Hambantota è un altro punto di enorme interesse strategico per la Repubblica Popolare Cinese sia economicamente sia militarmente. La posizione nell’estremo Sud dello Sri Lanka gli conferisce la definizione di “faro dell’Oceano Indiano” e consentirà alla Marina dell’Esercito Popolare di Liberazione di sorvegliare le affollatissime linee di comunicazione e di transito commerciale. Allo stesso tempo, la posizione geografica costituisce una spina nel fianco per l’India che risulta sostanzialmente accerchiata e con gravi dilemmi securitari. Teoricamente, nel contratto stipulato con la Cina non era previsto alcun tipo di utilizzo militare del porto; teoricamente, dato che a causa del mancato pagamento del debito nei confronti delle banche cinesi, nel 2017 la Cina ha requisito il porto e il suo retroterra per 99 anni e, potendo disporne a proprio piacimento, ci si aspetta che in futuro possa offrire un ulteriore punto di stazionamento per le navi militari e commerciali cinesi[3].

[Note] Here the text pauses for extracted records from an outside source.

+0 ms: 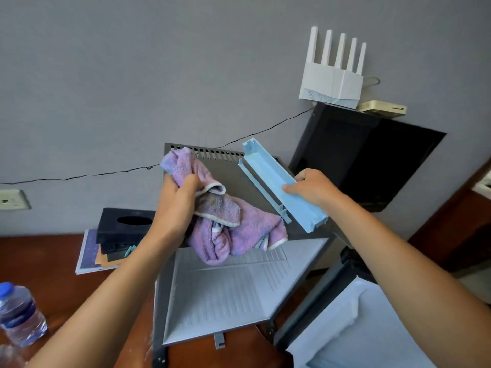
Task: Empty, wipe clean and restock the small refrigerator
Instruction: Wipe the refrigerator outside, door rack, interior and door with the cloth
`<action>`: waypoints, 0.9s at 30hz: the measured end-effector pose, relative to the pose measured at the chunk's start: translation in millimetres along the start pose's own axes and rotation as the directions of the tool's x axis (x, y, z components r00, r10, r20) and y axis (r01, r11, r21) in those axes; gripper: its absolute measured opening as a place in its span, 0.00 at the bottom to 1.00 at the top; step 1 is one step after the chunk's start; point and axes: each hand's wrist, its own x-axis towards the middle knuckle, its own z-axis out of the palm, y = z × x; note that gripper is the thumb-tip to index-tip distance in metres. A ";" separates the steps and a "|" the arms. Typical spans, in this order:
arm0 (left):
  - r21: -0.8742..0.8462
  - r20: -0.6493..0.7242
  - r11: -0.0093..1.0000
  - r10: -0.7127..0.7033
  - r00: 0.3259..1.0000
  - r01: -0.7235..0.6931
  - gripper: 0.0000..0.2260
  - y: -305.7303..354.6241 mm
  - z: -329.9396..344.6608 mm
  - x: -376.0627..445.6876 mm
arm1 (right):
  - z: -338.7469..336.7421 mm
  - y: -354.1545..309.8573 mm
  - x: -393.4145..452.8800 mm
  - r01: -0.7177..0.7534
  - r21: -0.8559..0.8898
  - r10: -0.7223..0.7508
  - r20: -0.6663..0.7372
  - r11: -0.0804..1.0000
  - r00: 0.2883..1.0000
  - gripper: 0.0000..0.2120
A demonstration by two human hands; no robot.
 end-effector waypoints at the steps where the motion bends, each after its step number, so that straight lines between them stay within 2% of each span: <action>1: 0.003 0.008 1.000 -0.019 1.000 0.019 0.02 1.6 0.1 -3.0 | -4.2 5.0 -11.5 0.026 0.035 -0.025 -0.022 0.999 0.999 0.14; 6: -0.072 0.074 0.987 -0.140 0.987 0.145 0.11 9.4 -3.0 -35.4 | -21.8 25.9 -68.8 0.125 0.279 -0.118 -0.041 0.952 0.992 0.11; 12: -0.215 0.243 0.932 -0.239 0.940 0.292 0.17 13.0 36.9 -162.4 | -19.4 58.2 -139.2 0.187 0.558 -0.285 0.094 0.809 0.954 0.05; 15: -0.328 0.225 0.874 -0.298 0.928 0.360 0.23 8.0 73.1 -220.4 | 2.1 83.7 -163.9 0.235 0.627 -0.390 0.120 0.743 0.913 0.05; 18: -0.334 0.159 0.850 -0.375 0.913 0.407 0.23 -4.5 86.5 -260.5 | 23.6 114.3 -182.5 0.272 0.594 -0.484 0.231 0.758 0.844 0.11; 21: -0.296 0.124 0.840 -0.438 0.891 0.454 0.19 -14.7 85.4 -280.0 | 32.5 140.7 -194.6 0.398 0.348 -0.488 0.224 0.849 0.844 0.14; 24: -0.324 0.087 0.818 -0.474 0.876 0.475 0.18 -28.4 83.7 -292.9 | 31.6 152.1 -209.2 0.499 0.241 -0.548 0.229 0.833 0.805 0.18; 27: -0.300 0.096 0.812 -0.496 0.863 0.500 0.17 -42.2 83.7 -303.3 | 31.6 151.3 -224.1 0.585 0.167 -0.607 0.286 0.793 0.741 0.14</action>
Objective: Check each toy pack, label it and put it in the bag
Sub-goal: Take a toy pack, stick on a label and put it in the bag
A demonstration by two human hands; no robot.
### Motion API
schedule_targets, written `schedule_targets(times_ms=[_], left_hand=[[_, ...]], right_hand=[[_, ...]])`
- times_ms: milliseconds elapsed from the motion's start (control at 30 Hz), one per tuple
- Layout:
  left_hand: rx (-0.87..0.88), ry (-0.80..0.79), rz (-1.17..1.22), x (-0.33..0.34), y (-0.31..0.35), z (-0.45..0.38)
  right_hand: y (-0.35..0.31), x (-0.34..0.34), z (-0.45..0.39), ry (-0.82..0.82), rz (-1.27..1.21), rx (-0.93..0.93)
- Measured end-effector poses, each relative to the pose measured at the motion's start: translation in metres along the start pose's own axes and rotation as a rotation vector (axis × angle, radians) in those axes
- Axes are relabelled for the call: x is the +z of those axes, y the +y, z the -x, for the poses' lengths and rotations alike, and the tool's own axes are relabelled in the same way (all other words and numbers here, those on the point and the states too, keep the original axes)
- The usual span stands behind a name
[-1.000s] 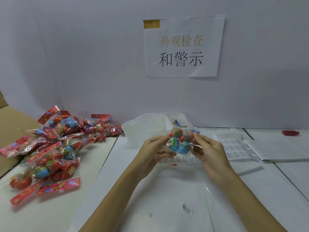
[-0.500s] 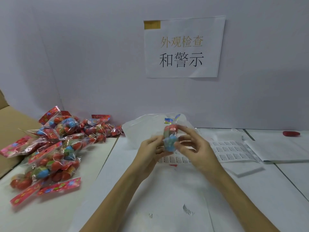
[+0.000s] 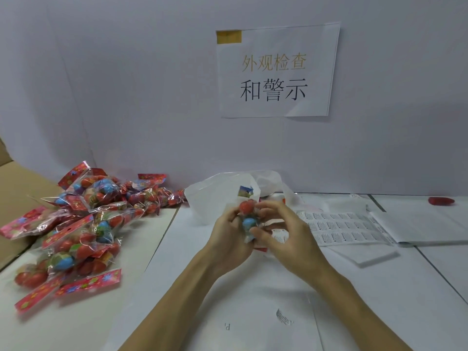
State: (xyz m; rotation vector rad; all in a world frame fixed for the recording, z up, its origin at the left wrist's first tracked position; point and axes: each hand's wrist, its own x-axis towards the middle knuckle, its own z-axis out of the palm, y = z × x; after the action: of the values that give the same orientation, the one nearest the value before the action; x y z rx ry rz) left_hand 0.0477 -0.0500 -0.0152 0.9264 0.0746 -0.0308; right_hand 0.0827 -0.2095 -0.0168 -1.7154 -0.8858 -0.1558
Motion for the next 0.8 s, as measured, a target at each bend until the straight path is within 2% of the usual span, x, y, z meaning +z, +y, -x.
schedule_targets(times_ms=[100, 167, 267, 333, 433, 533, 633, 800], left_hand=[[0.020, 0.047, -0.064, 0.004, 0.001, -0.001], [0.096, 0.069, -0.280, 0.004, 0.005, 0.002], [0.276, 0.166, -0.628, 0.001, 0.011, 0.004], [0.458, 0.207, -0.674, -0.003, 0.011, 0.003], [0.724, 0.261, -0.680, -0.006, 0.013, 0.002], [0.853, 0.399, -0.884, -0.010, 0.021, 0.002], [0.850, 0.492, -1.005, -0.016, 0.020, 0.002], [0.773, 0.459, -0.974, -0.014, 0.014, -0.002]], right_hand=[[0.004, 0.006, 0.002, -0.012, 0.007, 0.041], [0.006, 0.006, 0.000, 0.066, -0.063, 0.083], [0.006, 0.000, -0.005, 0.117, -0.280, 0.186], [0.006, -0.004, -0.006, 0.138, -0.316, 0.215], [0.010, -0.008, -0.005, 0.171, -0.049, 0.139], [0.016, -0.009, -0.005, 0.045, 0.181, 0.076], [0.025, -0.002, -0.005, -0.077, 0.351, -0.001], [0.036, 0.005, -0.007, -0.040, 0.468, 0.028]])
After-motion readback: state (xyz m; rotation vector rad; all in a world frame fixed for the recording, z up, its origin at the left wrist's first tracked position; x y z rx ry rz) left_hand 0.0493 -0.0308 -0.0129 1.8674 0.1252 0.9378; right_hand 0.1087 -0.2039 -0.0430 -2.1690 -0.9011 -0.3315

Il porto di Kyaukphyu è un’altra perla che la Cina ha ottenuto e che ha in mente di utilizzare in maniera duplice. Anche in questo caso, la scelta del luogo non è stata casuale, dato che si affaccia sul Golfo del Bengala e permetterà alla Cina di vigilare la linea marittima che conduce allo Stretto di Malacca, da cui passano più di 16 milioni di barili di petrolio al giorno, rendendo questo corridoio il secondo più importante per il trasporto petrolifero dopo Hormuz. Il secondo motivo che ha portato la Cina a investire nella zona è che proprio da Kyaukphyu parte l’oleodotto che termina nella provincia cinese dello Yunnan e che è funzionale a risolvere, almeno in parte, l’annoso “Dilemma di Malacca”[4]. Sembra difficile che la Marina cinese possa arrivare nel breve periodo a stazionare nel porto, anche a causa della Costituzione del Myanmar che impedisce la permanenza di truppe straniere in territorio nazionale; nonostante ciò, vari analisti credono che in futuro l’opacità dei contratti stipulati oltre all’effettivo strapotere cinese possa comportare un utilizzo del porto anche a scopo militare.

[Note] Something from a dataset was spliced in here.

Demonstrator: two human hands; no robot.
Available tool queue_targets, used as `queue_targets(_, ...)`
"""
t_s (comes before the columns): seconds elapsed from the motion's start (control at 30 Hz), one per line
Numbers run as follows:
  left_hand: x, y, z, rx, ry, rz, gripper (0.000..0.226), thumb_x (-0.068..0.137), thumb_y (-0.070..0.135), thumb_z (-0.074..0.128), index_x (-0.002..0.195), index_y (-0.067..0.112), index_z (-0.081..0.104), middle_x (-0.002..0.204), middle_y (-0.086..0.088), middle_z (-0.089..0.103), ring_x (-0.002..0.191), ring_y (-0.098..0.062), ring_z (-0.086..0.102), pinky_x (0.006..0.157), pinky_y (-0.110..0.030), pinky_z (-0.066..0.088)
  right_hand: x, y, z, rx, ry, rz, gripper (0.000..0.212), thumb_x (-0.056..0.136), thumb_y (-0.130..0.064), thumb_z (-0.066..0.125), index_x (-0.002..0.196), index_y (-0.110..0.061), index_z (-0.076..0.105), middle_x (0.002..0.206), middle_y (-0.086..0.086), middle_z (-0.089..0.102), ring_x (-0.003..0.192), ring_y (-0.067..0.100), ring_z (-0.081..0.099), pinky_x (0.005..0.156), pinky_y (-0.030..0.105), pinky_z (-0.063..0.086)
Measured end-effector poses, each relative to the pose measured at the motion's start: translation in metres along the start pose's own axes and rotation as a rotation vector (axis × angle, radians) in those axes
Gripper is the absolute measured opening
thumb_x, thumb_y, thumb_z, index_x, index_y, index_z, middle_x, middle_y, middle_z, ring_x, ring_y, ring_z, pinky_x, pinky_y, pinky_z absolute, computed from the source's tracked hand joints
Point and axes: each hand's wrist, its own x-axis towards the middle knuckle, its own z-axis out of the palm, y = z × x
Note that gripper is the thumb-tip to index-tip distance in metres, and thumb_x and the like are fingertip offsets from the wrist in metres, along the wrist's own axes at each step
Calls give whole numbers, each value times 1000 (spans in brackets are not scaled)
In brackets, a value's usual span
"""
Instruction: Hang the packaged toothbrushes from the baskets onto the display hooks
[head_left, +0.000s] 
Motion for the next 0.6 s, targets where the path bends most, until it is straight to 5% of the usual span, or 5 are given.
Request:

Alla luce dell’evidente competizione tra due superpotenze come gli Stati Uniti e la Cina, la BRI assume sempre più importanza non solo per le proprie componenti economiche e commerciali ma anche dal punto di vista militare e strategico. Per queste ragioni negli ultimi anni i paesi occidentali, così come anche altre nazioni asiatiche, hanno messo sotto la lente di ingrandimento le azioni compiute dalla Cina nell’ambito della BRI. Ci si aspetta che nel medio periodo Pechino possa acquisire ulteriori basi e punti di approdo sufficienti a proiettare in maniera decisa la forza militare nel settore dell’Indo-Pacifico; se così fosse entreremmo in un’autentica nuova era in cui il dominio oceanico a stelle e strisce potrà essere seriamente sfidato dalla Repubblica Popolare Cinese.
[1] Alfred T. Mahan, “L’influenza del potere marittimo sulla storia”, 1890.
[2] Shou Xiaosong, “Science of Military Strategy.” Beijing: Military Science Publishing, as cited in Kardon, Testimony Before the U.S.-China Economic and Security Review Commission.”
[3] Daniel R. Russel e Blake H. Berger, Weaponizing the Belt and Road Initiative, “Asia Society Policy Institute”, 09/2020 pp. 24–26.
[4] Lo stretto di Malacca si affaccia sulle acque territoriali di Malesia, Indonesia e Singapore e le sue strettoie e i nascondigli naturali offrono condizioni favorevoli per l’attività piratesca, oltre che la possibilità per i Paesi citati di turbare i commerci. Da questo punto transita circal’80 % del petrolio importato dalla Cina e per questo motivo si parla di “dilemma” nell’ambito dell’approvvigionamento energetico.